-- To do --
When you return the entries, keep every word and mark exactly as it is.

-- The data --
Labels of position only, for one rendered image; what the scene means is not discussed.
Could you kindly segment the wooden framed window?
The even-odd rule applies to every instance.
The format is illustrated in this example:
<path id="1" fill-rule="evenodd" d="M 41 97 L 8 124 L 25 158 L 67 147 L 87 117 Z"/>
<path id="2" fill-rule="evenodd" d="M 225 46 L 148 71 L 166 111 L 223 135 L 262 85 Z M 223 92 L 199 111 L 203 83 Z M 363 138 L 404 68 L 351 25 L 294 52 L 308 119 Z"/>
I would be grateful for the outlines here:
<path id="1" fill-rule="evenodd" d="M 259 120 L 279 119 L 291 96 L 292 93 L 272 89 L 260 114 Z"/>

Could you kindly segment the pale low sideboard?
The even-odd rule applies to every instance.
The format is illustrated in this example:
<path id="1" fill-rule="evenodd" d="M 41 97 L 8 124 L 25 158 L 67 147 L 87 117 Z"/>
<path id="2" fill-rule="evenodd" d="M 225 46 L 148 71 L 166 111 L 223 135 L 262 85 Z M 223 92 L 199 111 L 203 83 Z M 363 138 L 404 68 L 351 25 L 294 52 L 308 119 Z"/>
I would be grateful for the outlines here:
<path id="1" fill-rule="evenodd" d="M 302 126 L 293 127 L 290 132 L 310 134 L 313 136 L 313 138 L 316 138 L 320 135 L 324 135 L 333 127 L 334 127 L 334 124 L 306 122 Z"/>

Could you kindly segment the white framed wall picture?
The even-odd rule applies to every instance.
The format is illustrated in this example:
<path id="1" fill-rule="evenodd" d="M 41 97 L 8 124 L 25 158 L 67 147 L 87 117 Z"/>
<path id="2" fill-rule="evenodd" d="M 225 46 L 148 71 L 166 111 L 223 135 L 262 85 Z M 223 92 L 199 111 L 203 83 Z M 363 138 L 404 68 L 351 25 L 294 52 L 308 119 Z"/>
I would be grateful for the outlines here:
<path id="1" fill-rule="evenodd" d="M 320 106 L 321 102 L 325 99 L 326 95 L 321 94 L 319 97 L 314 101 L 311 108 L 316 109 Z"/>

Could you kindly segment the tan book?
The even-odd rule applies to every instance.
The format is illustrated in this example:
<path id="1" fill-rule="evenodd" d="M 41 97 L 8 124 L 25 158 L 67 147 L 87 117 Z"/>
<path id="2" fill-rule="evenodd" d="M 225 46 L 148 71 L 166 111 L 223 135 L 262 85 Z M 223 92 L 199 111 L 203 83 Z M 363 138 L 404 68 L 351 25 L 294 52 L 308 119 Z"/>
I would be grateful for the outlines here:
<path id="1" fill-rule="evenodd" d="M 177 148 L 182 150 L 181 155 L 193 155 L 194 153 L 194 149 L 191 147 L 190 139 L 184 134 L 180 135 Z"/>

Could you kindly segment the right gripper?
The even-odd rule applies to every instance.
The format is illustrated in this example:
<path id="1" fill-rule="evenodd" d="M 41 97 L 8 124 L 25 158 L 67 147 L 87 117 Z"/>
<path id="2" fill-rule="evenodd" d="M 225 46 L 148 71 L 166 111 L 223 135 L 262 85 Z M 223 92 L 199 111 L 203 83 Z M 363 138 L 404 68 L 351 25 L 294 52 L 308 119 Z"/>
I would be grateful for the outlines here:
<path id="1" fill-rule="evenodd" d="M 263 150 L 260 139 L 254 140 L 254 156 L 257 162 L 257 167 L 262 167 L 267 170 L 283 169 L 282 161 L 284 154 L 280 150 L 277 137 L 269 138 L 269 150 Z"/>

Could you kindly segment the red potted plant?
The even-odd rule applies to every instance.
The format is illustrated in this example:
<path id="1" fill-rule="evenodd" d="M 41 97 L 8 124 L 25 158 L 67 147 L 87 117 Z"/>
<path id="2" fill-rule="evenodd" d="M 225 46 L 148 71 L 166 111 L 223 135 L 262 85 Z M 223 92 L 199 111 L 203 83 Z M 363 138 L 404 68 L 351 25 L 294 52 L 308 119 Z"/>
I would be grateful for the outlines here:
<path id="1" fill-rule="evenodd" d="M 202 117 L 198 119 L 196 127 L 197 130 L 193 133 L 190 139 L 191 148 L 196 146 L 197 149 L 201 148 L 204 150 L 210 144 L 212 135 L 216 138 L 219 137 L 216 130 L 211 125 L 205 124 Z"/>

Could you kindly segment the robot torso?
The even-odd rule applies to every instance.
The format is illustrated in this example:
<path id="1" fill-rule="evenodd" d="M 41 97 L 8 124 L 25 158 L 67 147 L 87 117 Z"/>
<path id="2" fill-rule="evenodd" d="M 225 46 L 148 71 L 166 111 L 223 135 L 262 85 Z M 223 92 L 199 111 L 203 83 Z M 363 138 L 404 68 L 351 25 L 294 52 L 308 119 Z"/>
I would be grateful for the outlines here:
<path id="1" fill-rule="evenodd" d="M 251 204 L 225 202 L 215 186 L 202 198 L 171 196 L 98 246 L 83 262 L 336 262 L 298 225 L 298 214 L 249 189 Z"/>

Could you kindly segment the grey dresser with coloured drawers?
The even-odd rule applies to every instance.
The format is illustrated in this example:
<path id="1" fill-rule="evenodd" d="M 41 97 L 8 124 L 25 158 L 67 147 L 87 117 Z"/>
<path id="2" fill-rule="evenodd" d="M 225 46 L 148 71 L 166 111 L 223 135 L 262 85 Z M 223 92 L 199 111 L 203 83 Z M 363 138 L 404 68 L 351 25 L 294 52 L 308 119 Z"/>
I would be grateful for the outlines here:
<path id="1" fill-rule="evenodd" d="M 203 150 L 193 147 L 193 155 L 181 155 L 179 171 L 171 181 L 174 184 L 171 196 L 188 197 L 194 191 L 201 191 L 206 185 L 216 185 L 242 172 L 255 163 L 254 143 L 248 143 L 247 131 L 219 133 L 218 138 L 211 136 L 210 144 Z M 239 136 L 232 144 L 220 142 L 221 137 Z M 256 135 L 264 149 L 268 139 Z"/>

-- Task response --
Labels of position only, for one rendered image; what the scene means is not discussed.
Could you kindly segment the wooden framed window?
The even-odd rule applies to every instance.
The format is illustrated in this example:
<path id="1" fill-rule="evenodd" d="M 41 97 L 8 124 L 25 158 L 67 147 L 87 117 Z"/>
<path id="2" fill-rule="evenodd" d="M 225 46 L 148 71 L 166 111 L 223 135 L 262 85 Z M 223 92 L 199 111 L 203 83 Z M 363 138 L 404 68 L 351 25 L 294 52 L 308 119 Z"/>
I would be grateful for the outlines here:
<path id="1" fill-rule="evenodd" d="M 259 120 L 279 119 L 291 96 L 292 93 L 272 89 L 260 114 Z"/>

Could you kindly segment the pale low sideboard?
The even-odd rule applies to every instance.
The format is illustrated in this example:
<path id="1" fill-rule="evenodd" d="M 41 97 L 8 124 L 25 158 L 67 147 L 87 117 Z"/>
<path id="2" fill-rule="evenodd" d="M 225 46 L 148 71 L 166 111 L 223 135 L 262 85 Z M 223 92 L 199 111 L 203 83 Z M 363 138 L 404 68 L 351 25 L 294 52 L 308 119 Z"/>
I would be grateful for the outlines here:
<path id="1" fill-rule="evenodd" d="M 302 126 L 293 127 L 290 132 L 310 134 L 313 136 L 313 138 L 316 138 L 320 135 L 324 135 L 333 127 L 334 127 L 334 124 L 306 122 Z"/>

Could you kindly segment the white framed wall picture?
The even-odd rule applies to every instance.
The format is illustrated in this example:
<path id="1" fill-rule="evenodd" d="M 41 97 L 8 124 L 25 158 L 67 147 L 87 117 Z"/>
<path id="2" fill-rule="evenodd" d="M 225 46 L 148 71 L 166 111 L 223 135 L 262 85 Z M 223 92 L 199 111 L 203 83 Z M 363 138 L 404 68 L 351 25 L 294 52 L 308 119 Z"/>
I would be grateful for the outlines here:
<path id="1" fill-rule="evenodd" d="M 320 106 L 321 102 L 325 99 L 326 95 L 321 94 L 319 97 L 314 101 L 311 108 L 316 109 Z"/>

Could you kindly segment the tan book?
The even-odd rule applies to every instance.
The format is illustrated in this example:
<path id="1" fill-rule="evenodd" d="M 41 97 L 8 124 L 25 158 L 67 147 L 87 117 Z"/>
<path id="2" fill-rule="evenodd" d="M 225 46 L 148 71 L 166 111 L 223 135 L 262 85 Z M 223 92 L 199 111 L 203 83 Z M 363 138 L 404 68 L 351 25 L 294 52 L 308 119 Z"/>
I would be grateful for the outlines here:
<path id="1" fill-rule="evenodd" d="M 177 148 L 182 150 L 181 155 L 193 155 L 194 153 L 194 149 L 191 147 L 190 139 L 184 134 L 180 135 Z"/>

Could you kindly segment the right gripper?
The even-odd rule applies to every instance.
The format is illustrated in this example:
<path id="1" fill-rule="evenodd" d="M 41 97 L 8 124 L 25 158 L 67 147 L 87 117 Z"/>
<path id="2" fill-rule="evenodd" d="M 225 46 L 148 71 L 166 111 L 223 135 L 262 85 Z M 223 92 L 199 111 L 203 83 Z M 363 138 L 404 68 L 351 25 L 294 52 L 308 119 Z"/>
I would be grateful for the outlines here:
<path id="1" fill-rule="evenodd" d="M 263 150 L 260 139 L 254 140 L 254 156 L 257 162 L 257 167 L 262 167 L 267 170 L 283 169 L 282 161 L 284 154 L 280 150 L 277 137 L 269 138 L 269 150 Z"/>

Could you kindly segment the red potted plant?
The even-odd rule applies to every instance.
The format is illustrated in this example:
<path id="1" fill-rule="evenodd" d="M 41 97 L 8 124 L 25 158 L 67 147 L 87 117 Z"/>
<path id="2" fill-rule="evenodd" d="M 225 46 L 148 71 L 166 111 L 223 135 L 262 85 Z M 223 92 L 199 111 L 203 83 Z M 363 138 L 404 68 L 351 25 L 294 52 L 308 119 Z"/>
I would be grateful for the outlines here:
<path id="1" fill-rule="evenodd" d="M 202 117 L 198 119 L 196 127 L 197 130 L 193 133 L 190 139 L 191 148 L 196 146 L 197 149 L 201 148 L 204 150 L 210 144 L 212 135 L 216 138 L 219 137 L 216 130 L 211 125 L 205 124 Z"/>

Could you kindly segment the robot torso?
The even-odd rule applies to every instance.
The format is illustrated in this example:
<path id="1" fill-rule="evenodd" d="M 41 97 L 8 124 L 25 158 L 67 147 L 87 117 Z"/>
<path id="2" fill-rule="evenodd" d="M 225 46 L 148 71 L 166 111 L 223 135 L 262 85 Z M 223 92 L 199 111 L 203 83 Z M 363 138 L 404 68 L 351 25 L 294 52 L 308 119 Z"/>
I would be grateful for the outlines here:
<path id="1" fill-rule="evenodd" d="M 251 204 L 225 202 L 215 186 L 202 198 L 171 196 L 98 246 L 83 262 L 336 262 L 298 225 L 298 214 L 249 189 Z"/>

Could you kindly segment the grey dresser with coloured drawers?
The even-odd rule applies to every instance.
The format is illustrated in this example:
<path id="1" fill-rule="evenodd" d="M 41 97 L 8 124 L 25 158 L 67 147 L 87 117 Z"/>
<path id="2" fill-rule="evenodd" d="M 225 46 L 148 71 L 166 111 L 223 135 L 262 85 Z M 223 92 L 199 111 L 203 83 Z M 363 138 L 404 68 L 351 25 L 294 52 L 308 119 Z"/>
I would be grateful for the outlines here:
<path id="1" fill-rule="evenodd" d="M 203 150 L 193 147 L 193 155 L 181 155 L 179 171 L 171 181 L 174 184 L 171 196 L 188 197 L 194 191 L 201 191 L 206 185 L 216 185 L 242 172 L 255 163 L 254 143 L 248 143 L 247 131 L 219 133 L 218 138 L 211 136 L 210 144 Z M 239 136 L 232 144 L 220 142 L 221 137 Z M 256 135 L 264 149 L 268 139 Z"/>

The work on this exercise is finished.